- TASK TO COMPLETE: Which lines in the data below contain the word "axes"? Return each of them.
+++ GIVEN INFORMATION +++
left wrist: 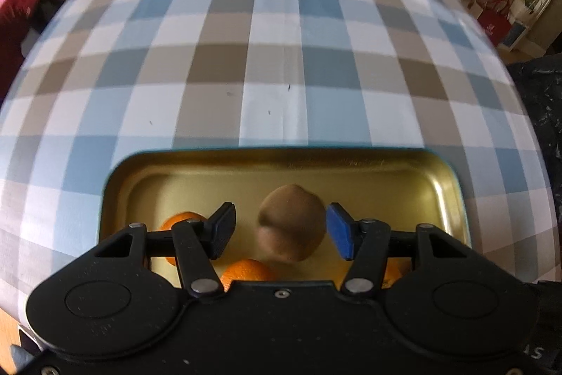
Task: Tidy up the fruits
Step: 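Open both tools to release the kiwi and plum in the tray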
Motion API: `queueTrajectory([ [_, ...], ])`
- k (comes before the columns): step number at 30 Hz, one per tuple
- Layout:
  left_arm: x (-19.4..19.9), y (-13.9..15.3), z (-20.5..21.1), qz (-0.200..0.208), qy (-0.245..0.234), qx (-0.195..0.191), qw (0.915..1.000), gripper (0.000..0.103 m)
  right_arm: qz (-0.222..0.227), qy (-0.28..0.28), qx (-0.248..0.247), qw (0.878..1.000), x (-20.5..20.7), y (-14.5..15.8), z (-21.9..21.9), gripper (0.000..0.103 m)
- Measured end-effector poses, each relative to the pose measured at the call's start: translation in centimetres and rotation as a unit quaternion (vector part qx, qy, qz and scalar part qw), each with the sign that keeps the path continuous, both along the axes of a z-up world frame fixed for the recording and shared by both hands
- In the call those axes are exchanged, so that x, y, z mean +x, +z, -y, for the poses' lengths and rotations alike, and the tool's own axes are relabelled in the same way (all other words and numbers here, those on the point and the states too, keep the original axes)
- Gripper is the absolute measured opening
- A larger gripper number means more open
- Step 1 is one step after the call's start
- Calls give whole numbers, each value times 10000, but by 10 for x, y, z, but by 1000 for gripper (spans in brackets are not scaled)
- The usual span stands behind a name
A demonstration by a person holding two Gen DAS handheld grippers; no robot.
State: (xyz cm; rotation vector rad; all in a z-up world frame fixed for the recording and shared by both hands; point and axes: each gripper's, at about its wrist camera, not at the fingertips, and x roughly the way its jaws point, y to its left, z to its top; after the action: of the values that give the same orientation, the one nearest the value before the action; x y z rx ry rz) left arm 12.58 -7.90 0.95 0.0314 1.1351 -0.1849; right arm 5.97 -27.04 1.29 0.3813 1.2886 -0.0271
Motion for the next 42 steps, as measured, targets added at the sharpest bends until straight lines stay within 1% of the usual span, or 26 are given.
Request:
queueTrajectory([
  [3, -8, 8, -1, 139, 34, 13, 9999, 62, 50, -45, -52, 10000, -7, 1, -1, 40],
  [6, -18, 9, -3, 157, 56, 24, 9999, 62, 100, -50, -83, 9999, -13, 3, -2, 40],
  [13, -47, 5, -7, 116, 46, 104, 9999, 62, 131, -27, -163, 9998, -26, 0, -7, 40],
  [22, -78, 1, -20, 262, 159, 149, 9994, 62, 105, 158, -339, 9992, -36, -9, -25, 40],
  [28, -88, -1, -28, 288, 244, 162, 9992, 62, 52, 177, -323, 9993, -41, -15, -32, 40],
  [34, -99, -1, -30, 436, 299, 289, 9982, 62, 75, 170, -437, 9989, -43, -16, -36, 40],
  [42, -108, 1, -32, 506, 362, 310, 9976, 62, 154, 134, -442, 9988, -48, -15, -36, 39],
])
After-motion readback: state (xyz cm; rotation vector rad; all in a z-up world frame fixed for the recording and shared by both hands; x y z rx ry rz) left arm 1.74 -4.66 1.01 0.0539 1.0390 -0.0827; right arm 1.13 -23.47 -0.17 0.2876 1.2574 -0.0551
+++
- TASK SOLUTION:
- Measured end-effector poses, each relative to the pose measured at the call's start: translation in centimetres and rotation as a unit quaternion (vector part qx, qy, qz and scalar part qw), each with the sign that keeps the path continuous, both along the axes of a z-up world frame fixed for the recording and shared by both hands
- In the call those axes are exchanged, so that x, y, z mean +x, +z, -y, for the poses' lengths and rotations alike, and the tool's own axes are relabelled in the same way (all other words and numbers here, those on the point and the states too, keep the original axes)
State: (xyz cm; rotation vector rad; all in a z-up world frame fixed for the recording and shared by both hands; point and axes: each gripper's, at about its wrist camera, not at the fingertips, and x roughly the way its jaws point, y to its left, z to its top; after the action: of the values that give the same orientation, the one nearest the value before the action; x y z rx ry rz) left arm 12.58 -7.90 0.95 0.0314 1.1351 -0.1849; right arm 5.97 -27.04 1.29 0.3813 1.2886 -0.0271

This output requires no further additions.